======== GIVEN DATA

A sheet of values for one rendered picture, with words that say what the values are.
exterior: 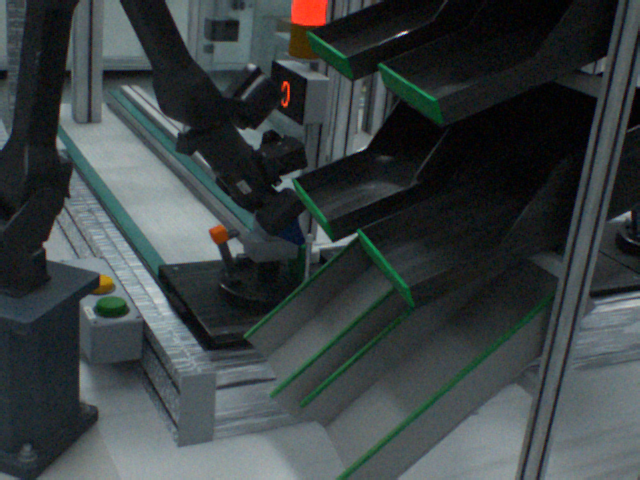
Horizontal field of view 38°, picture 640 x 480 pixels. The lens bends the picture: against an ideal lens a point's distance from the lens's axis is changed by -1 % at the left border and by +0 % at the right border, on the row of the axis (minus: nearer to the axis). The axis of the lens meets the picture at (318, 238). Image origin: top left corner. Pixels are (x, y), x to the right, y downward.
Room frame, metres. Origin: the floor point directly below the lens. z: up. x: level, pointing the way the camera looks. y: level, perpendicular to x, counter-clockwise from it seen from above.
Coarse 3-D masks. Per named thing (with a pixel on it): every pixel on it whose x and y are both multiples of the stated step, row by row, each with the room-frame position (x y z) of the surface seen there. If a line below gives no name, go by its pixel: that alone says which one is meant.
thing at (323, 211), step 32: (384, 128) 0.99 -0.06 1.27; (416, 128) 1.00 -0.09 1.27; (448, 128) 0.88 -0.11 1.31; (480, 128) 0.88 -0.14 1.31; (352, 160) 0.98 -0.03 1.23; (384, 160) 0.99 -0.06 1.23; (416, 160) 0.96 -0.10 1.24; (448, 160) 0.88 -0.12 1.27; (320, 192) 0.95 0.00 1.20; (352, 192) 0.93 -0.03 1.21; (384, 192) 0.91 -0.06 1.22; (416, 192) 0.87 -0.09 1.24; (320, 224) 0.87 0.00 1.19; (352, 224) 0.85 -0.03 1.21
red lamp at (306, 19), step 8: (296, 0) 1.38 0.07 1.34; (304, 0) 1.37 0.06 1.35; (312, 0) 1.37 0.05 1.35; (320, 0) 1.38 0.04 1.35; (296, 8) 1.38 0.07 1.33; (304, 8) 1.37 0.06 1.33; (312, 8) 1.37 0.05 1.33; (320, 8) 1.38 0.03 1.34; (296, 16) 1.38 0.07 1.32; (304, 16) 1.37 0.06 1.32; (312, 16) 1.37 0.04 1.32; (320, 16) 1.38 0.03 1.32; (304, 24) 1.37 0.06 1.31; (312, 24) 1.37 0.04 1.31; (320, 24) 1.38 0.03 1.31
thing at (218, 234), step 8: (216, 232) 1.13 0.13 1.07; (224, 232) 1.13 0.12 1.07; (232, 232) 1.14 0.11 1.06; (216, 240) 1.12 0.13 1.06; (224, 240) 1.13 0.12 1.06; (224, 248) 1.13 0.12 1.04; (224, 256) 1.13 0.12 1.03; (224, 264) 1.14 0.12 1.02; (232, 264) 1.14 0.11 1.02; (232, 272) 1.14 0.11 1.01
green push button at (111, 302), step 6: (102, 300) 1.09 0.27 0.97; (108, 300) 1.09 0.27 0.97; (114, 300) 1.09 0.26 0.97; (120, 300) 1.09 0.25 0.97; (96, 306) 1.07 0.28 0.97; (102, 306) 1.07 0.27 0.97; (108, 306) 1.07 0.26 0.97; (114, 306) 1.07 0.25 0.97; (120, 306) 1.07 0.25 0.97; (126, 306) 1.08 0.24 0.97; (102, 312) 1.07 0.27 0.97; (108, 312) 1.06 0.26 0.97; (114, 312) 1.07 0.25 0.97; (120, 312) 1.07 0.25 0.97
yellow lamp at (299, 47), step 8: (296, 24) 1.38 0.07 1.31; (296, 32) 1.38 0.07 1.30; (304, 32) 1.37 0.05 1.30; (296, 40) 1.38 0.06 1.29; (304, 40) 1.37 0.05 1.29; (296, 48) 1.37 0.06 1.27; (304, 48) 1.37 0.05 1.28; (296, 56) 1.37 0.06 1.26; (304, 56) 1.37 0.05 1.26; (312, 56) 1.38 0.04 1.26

================
======== GIVEN DATA

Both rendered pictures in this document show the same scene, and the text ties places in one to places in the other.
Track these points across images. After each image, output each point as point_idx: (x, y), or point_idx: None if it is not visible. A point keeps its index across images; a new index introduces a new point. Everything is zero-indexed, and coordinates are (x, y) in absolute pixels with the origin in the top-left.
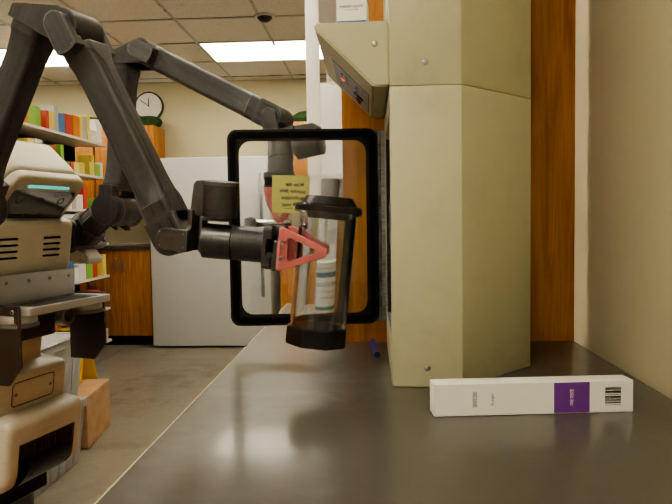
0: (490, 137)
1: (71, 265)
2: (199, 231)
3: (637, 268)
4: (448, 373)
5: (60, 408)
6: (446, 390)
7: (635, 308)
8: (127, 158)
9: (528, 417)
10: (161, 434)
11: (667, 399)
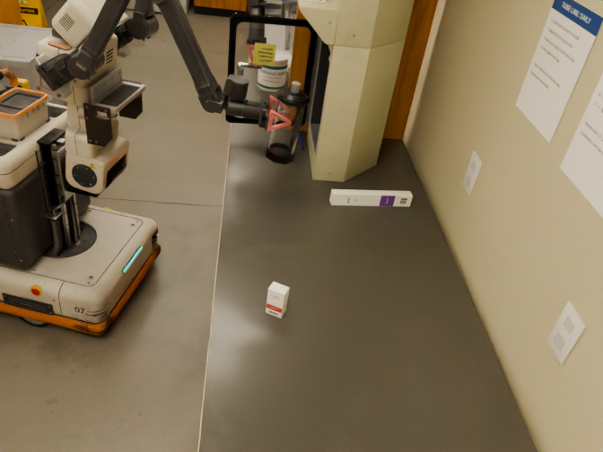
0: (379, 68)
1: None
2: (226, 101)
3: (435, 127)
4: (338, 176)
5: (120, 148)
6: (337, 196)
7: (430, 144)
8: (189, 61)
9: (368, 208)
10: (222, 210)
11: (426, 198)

================
======== GIVEN DATA

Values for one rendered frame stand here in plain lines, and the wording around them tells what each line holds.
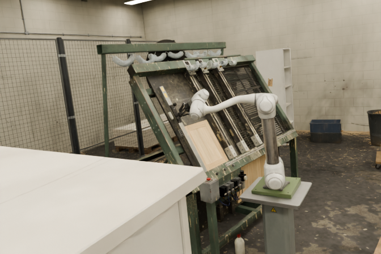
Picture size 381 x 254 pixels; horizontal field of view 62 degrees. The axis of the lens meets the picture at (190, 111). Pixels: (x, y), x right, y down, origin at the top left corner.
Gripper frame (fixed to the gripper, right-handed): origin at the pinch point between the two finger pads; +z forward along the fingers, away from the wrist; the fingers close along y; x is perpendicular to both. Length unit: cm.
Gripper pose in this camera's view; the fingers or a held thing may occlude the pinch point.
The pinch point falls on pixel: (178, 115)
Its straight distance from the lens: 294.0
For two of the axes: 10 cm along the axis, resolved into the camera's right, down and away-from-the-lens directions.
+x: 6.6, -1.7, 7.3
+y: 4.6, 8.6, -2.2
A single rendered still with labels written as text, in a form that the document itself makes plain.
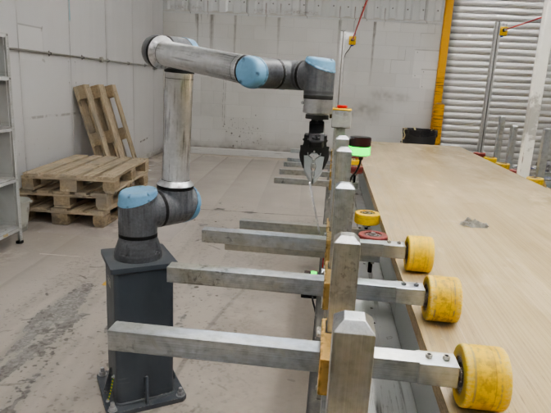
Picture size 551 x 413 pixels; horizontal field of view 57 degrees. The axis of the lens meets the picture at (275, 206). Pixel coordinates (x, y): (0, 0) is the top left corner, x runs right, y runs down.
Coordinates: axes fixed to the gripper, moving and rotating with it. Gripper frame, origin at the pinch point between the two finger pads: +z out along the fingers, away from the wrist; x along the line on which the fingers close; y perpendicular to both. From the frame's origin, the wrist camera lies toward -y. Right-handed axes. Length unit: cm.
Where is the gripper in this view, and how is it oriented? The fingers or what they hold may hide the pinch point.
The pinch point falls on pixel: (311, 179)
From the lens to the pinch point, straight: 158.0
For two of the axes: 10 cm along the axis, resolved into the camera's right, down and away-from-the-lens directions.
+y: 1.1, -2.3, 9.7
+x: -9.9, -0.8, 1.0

================

* TASK TO COMPLETE *
Where the string "document" occurs in a line of the listing above, count that line, then report the total and nothing else.

* ANSWER TO THE EXERCISE *
2